TRY IT. Determine the number of lines in the data that contain "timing". Answer with that number only.

TASK INPUT.
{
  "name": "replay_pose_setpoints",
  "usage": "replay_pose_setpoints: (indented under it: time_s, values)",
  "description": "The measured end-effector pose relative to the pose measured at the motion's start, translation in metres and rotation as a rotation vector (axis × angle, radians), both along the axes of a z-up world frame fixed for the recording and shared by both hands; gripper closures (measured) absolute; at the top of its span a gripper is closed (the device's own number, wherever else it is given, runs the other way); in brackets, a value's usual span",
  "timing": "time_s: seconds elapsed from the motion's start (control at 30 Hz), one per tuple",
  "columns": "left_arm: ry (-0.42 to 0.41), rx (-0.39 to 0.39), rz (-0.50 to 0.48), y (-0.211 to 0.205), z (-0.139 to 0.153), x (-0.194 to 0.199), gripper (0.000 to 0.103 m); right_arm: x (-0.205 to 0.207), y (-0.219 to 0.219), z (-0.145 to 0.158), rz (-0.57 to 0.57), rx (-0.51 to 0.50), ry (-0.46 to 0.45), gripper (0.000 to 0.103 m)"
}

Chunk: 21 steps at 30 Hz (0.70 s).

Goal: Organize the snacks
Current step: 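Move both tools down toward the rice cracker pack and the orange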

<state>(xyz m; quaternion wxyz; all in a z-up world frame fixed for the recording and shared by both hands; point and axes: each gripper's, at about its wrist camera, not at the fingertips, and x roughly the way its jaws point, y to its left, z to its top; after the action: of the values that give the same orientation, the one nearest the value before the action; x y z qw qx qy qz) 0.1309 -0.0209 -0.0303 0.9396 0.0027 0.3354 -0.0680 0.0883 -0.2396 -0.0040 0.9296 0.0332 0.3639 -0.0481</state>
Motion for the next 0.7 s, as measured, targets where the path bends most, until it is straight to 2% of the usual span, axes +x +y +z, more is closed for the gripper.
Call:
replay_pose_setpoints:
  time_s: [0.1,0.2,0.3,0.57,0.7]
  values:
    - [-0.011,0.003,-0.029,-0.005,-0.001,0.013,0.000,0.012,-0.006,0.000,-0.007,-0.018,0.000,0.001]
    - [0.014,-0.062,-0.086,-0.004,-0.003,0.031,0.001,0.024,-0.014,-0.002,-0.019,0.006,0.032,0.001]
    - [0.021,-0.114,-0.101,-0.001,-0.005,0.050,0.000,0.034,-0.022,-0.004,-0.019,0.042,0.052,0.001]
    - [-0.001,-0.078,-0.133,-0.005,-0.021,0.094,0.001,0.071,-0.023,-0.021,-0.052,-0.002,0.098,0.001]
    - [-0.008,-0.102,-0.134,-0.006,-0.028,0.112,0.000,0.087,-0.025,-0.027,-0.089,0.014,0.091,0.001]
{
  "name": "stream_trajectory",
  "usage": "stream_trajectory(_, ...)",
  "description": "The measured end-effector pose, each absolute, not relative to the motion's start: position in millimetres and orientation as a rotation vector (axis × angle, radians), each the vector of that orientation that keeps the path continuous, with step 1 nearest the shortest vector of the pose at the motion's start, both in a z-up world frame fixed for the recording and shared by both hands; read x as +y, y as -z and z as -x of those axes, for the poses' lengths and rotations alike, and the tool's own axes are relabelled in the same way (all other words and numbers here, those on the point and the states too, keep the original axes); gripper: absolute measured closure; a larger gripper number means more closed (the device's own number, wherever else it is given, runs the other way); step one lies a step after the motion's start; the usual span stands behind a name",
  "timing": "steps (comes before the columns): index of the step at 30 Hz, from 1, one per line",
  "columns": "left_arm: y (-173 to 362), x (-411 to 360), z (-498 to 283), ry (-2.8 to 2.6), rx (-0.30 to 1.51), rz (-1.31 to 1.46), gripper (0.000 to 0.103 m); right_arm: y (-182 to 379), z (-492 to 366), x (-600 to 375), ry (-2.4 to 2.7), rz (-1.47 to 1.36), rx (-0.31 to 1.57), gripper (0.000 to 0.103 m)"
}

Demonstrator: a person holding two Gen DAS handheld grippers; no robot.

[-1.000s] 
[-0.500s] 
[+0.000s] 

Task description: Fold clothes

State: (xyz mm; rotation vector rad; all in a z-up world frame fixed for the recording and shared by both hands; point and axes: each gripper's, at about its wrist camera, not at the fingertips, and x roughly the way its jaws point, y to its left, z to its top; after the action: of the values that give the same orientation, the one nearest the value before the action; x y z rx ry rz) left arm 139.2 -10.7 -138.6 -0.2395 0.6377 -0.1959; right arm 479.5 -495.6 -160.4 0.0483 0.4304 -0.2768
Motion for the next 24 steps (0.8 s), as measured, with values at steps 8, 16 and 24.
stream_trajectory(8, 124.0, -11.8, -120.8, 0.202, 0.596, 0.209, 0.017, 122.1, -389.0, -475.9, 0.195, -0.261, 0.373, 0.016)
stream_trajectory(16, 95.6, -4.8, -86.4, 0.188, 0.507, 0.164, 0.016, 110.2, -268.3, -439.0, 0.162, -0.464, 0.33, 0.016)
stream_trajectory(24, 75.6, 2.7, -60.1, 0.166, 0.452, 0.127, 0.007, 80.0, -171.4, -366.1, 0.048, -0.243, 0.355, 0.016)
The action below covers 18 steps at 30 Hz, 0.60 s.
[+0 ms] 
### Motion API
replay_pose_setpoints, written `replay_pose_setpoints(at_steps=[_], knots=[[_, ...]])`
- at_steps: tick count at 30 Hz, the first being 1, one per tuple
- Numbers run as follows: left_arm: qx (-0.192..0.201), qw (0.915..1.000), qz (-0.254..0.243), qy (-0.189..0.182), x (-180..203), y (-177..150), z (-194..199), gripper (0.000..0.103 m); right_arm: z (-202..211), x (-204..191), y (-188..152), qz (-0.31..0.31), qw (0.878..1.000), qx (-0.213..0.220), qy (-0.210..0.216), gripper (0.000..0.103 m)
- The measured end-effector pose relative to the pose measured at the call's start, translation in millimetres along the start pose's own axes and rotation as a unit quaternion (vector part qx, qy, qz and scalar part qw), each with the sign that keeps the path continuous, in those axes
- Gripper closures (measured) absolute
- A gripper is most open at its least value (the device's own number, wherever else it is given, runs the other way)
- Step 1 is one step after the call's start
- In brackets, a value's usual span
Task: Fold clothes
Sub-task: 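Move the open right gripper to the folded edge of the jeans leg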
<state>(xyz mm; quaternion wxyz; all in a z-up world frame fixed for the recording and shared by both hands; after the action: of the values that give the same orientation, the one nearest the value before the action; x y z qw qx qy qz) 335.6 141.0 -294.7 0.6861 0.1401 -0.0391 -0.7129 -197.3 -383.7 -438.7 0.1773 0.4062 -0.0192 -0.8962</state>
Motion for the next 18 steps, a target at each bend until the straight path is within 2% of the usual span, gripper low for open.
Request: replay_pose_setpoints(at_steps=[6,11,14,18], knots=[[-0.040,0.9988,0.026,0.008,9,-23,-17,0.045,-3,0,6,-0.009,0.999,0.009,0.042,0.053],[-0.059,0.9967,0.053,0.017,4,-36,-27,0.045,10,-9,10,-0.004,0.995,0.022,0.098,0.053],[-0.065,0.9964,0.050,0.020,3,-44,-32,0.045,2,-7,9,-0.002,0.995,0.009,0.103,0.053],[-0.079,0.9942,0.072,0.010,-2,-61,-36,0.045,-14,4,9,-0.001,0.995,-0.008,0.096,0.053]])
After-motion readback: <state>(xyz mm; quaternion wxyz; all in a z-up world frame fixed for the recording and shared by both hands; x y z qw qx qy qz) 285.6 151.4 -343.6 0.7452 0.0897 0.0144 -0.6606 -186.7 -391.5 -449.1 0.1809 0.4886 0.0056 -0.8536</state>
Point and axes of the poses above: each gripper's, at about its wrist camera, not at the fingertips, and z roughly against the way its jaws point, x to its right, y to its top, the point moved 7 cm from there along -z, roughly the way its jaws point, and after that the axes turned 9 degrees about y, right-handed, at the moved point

FINISHED EXERCISE. 2